Look through the data below and show every line that includes "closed".

Provided entries:
=-=-=
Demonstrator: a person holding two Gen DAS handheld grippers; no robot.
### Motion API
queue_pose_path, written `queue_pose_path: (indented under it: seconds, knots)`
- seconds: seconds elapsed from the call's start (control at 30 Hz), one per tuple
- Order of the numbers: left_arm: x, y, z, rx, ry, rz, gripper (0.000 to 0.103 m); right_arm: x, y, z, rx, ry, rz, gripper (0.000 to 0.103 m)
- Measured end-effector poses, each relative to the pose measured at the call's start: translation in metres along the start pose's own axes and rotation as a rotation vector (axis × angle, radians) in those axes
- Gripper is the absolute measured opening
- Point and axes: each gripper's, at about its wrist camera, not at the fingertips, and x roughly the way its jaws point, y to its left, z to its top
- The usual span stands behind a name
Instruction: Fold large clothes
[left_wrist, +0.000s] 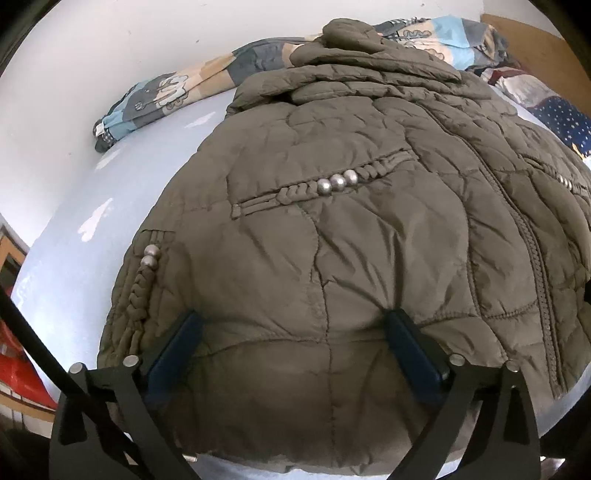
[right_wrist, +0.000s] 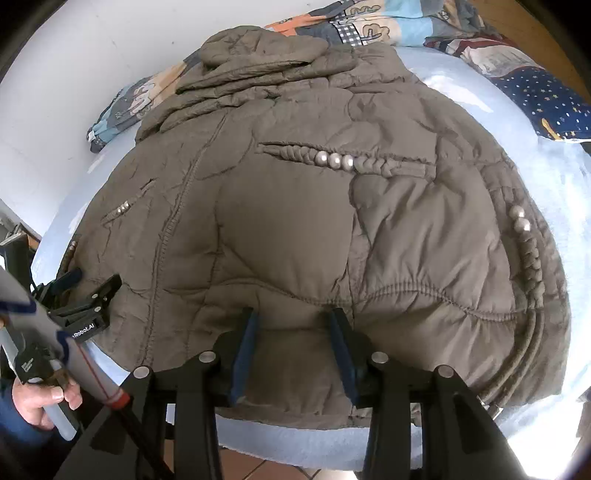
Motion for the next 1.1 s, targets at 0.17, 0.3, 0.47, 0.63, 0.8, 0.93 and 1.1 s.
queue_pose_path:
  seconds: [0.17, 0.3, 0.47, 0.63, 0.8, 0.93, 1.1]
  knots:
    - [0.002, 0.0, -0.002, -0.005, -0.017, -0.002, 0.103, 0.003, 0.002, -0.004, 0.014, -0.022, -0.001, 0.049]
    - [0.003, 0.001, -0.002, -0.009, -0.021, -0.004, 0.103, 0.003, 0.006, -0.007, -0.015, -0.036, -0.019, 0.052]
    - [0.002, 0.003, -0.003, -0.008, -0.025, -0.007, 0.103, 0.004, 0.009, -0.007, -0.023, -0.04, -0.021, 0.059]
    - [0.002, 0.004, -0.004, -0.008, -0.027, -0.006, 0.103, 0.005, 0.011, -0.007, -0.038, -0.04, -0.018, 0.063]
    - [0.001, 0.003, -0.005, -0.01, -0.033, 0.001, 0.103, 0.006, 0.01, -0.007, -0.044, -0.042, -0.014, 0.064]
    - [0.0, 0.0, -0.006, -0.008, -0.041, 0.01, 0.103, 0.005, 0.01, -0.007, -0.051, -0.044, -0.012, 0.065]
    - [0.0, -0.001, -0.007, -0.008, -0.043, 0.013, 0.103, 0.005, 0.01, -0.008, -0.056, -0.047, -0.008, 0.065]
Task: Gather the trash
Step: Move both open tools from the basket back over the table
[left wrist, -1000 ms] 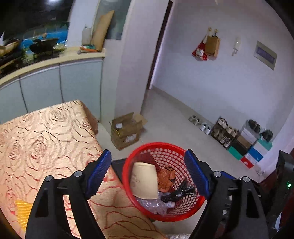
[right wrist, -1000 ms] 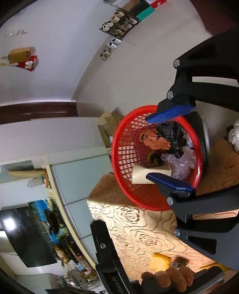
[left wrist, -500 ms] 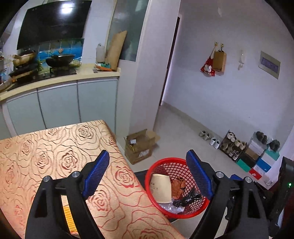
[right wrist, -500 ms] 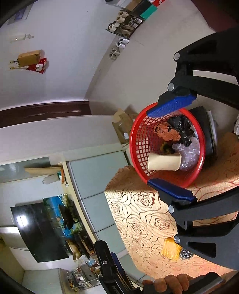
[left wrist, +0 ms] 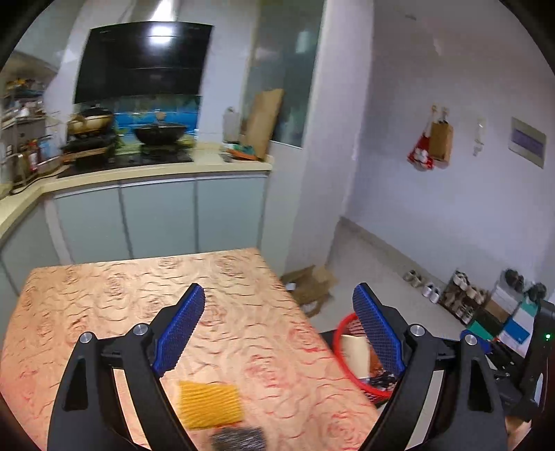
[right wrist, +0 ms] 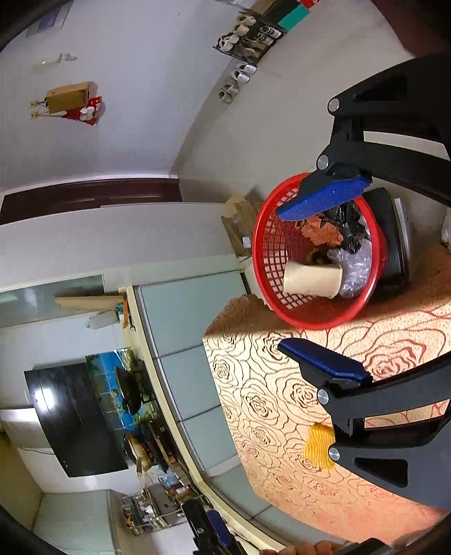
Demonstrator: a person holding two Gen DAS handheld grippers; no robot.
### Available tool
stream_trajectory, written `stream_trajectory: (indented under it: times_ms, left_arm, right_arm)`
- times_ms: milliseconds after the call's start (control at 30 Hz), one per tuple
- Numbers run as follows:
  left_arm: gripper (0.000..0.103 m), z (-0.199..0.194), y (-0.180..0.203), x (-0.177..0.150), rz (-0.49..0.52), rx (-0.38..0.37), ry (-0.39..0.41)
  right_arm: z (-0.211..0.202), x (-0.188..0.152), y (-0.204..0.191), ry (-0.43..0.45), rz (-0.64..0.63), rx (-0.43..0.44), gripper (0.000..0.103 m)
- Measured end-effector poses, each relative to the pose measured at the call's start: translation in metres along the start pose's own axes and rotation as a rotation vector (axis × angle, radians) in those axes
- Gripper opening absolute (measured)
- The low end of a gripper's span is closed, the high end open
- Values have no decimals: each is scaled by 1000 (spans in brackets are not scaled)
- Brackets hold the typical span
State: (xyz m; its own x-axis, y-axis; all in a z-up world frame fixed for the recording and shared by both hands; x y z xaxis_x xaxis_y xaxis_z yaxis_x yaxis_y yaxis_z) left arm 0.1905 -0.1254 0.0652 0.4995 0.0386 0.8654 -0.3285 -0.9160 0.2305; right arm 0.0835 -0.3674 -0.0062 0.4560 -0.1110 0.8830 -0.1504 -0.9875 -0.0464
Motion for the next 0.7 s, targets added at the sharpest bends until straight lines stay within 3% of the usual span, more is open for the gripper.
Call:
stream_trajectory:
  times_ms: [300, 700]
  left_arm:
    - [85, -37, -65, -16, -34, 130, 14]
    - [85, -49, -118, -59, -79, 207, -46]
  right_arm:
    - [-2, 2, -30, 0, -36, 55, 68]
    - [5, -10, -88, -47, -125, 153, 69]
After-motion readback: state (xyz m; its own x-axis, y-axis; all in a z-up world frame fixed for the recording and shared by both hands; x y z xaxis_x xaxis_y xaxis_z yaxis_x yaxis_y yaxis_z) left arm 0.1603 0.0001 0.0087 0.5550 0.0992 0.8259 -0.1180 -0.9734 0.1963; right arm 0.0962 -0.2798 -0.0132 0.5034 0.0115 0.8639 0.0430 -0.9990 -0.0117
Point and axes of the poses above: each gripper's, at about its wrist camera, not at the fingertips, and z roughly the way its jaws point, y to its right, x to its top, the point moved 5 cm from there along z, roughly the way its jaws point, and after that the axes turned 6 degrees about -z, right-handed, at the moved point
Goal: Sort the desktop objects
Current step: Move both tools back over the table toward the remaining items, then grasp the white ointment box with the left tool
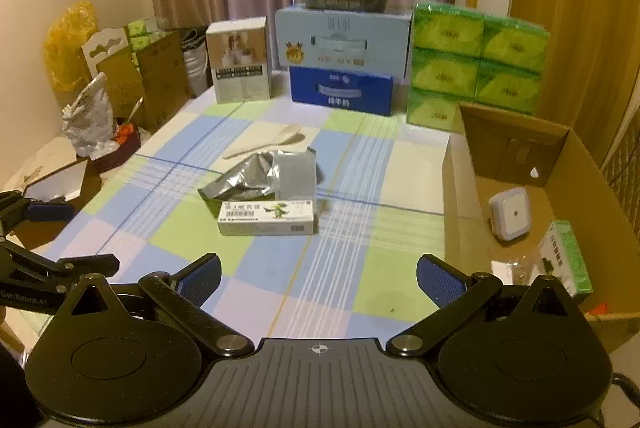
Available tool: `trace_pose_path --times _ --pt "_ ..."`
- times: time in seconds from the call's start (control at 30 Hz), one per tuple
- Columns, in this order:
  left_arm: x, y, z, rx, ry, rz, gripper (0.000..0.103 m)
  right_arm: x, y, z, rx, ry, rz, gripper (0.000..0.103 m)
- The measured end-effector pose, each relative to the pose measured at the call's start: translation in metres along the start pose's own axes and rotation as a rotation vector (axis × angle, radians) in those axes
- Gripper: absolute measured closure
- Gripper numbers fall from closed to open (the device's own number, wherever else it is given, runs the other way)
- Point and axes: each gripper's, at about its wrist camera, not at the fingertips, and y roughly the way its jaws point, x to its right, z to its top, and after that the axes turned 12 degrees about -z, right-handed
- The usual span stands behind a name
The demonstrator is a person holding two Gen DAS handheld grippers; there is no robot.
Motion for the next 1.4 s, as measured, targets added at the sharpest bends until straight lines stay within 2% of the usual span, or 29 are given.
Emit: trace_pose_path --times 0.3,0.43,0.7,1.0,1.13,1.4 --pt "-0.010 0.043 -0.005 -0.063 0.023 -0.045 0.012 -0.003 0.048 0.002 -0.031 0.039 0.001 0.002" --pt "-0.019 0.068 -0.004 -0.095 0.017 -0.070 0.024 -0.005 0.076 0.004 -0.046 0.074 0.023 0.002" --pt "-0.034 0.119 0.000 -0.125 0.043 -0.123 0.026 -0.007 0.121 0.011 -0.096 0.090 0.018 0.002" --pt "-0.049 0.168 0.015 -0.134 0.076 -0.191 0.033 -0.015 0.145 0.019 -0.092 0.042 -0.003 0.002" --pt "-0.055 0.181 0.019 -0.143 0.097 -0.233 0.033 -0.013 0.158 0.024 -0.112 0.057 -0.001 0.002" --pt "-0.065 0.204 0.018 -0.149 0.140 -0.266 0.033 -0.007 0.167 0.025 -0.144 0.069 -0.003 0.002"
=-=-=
Result:
- The low end of a gripper's span is closed, the high end open
- Gripper numbers fall from closed to open (the device's own number, wherever else it is given, runs the other way)

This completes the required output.